A man has been charged with raping a 15-year-old girl that he met at a Paceville club on Saturday night.

Humair Yaqoob, a 22-year-old Pakistani man, was arrested after the Italian girl, an English language student, told her friends that she had been raped and they tracked him down. 

It began when she met the accused at a bar, prosecuting Inspector Joseph Busuttil told the court.

They walked out together and stopped at a quiet spot, somewhere between Pembroke and St Julian’s, where they started kissing.

When the kissing gave way to further intimacy, the girl experienced pain and told the man to stop.

But she told police that he proceeded to have sex with her.

Following that encounter, the two walked back together to Paceville and parted ways.

She told her friends what had happened and a police report was filed. Her friends also immediately searched for and followed the alleged offender  through the crowds in Paceville until police arrived and arrested him.  

The police inspector said Yaqoob's version about the sequence of events matched that of the girl except for the fact that he insisted that when she asked him to stop, he did. 

He also said that on their way back, she had told him that she was sixteen.

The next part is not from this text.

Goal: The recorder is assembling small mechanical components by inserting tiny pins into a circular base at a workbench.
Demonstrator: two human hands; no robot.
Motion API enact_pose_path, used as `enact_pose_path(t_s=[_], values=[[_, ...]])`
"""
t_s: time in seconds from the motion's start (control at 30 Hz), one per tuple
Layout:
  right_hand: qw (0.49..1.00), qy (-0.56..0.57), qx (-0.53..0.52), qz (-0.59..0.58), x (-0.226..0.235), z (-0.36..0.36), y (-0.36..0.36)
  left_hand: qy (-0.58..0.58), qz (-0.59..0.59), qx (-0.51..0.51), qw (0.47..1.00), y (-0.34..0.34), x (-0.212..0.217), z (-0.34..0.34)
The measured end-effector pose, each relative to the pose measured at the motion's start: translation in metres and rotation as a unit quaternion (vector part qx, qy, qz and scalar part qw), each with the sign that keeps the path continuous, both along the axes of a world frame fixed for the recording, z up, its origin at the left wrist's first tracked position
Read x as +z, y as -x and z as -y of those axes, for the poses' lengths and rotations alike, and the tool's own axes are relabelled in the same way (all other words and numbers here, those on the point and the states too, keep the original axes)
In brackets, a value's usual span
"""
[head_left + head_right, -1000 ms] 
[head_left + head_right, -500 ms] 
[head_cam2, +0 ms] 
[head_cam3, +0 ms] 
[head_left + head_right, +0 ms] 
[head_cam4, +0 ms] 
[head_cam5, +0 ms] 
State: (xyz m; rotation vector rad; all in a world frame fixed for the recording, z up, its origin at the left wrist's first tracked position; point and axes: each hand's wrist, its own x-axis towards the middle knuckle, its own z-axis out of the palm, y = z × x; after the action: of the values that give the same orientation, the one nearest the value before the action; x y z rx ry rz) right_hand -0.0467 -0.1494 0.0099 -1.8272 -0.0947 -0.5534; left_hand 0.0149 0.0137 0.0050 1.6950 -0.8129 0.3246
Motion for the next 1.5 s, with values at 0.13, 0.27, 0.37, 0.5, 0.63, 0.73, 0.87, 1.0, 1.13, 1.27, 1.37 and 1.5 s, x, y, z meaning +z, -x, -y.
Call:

Yaqoob was accused of non-consensual sex with the minor, sexual activities with a person under 16 as well as defilement.

He pleaded not guilty.

His lawyer argued that this was not an “open-shut case” since there might have been initial consent which, perhaps, was withdrawn.

The lawyer requested the preservation of CCTV footage from the club and also the search history on the accused’s mobile phone.

The prosecution objected to bail, stressing that the alleged victim and her friends were still to testify and would do so soon since they were in Malta only for a brief stay.

Moreover the accused had no ties in Malta, having travelled from Italy to seek a job here. He had originally arrived in Italy as an illegal immigrant and was granted a residence permit after spending some time in an open centre, the police inspector said.

He was now living with someone else at Birkirkara but had no address in his name.

Defence lawyer David Bonello said that just because the accused was a foreigner and had no ties in Malta did not mean that he would abscond. He had every intention to prove his innocence.

Moreover both the minor and her friends were also foreigners whom the accused had met at the bar and with whom he had no contact. For someone to be allowed into a bar, the person had to be of a certain age, remarked the lawyer.

Magistrate Victor George Axiak, turned down the request for bail, since there appeared to be a real risk that the accused might stultify the proceedings if he were to be released from preventive custody.

He had no ties in Malta and could possibly abscond.

Besides, the prosecution had undertaken to produce the testimonies of the minors at the first hearing of the case.

AG lawyers Darlene Grima and Danica Vella assisted Inspectors Joseph Busuttil and Zachary Zammit.